◆ Source data:
# # # #
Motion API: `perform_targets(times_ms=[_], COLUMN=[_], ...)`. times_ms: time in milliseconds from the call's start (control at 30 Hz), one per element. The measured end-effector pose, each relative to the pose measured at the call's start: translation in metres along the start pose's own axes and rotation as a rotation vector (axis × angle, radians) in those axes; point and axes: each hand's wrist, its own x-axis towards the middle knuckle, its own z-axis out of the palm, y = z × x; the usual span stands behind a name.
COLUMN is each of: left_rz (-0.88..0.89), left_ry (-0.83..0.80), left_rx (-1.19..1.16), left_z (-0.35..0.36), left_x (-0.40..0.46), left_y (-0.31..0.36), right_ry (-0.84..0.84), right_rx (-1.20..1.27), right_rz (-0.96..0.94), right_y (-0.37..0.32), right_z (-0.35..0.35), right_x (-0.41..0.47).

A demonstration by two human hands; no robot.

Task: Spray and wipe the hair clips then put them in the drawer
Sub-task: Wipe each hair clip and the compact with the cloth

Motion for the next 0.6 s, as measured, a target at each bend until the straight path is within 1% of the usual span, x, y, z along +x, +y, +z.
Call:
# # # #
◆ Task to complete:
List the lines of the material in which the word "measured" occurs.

◆ Task answer:
Motion API: `perform_targets(times_ms=[_], COLUMN=[_], ...)`. times_ms: time in milliseconds from the call's start (control at 30 Hz), one per element. The measured end-effector pose, each relative to the pose measured at the call's start: translation in metres along the start pose's own axes and rotation as a rotation vector (axis × angle, radians) in those axes; point and axes: each hand's wrist, its own x-axis towards the middle knuckle, its own z-axis out of the palm, y = z × x; the usual span stands behind a name.
Motion for the next 0.6 s, as measured, a target at each bend until the straight path is within 1% of the usual span, x, y, z along +x, +y, +z.

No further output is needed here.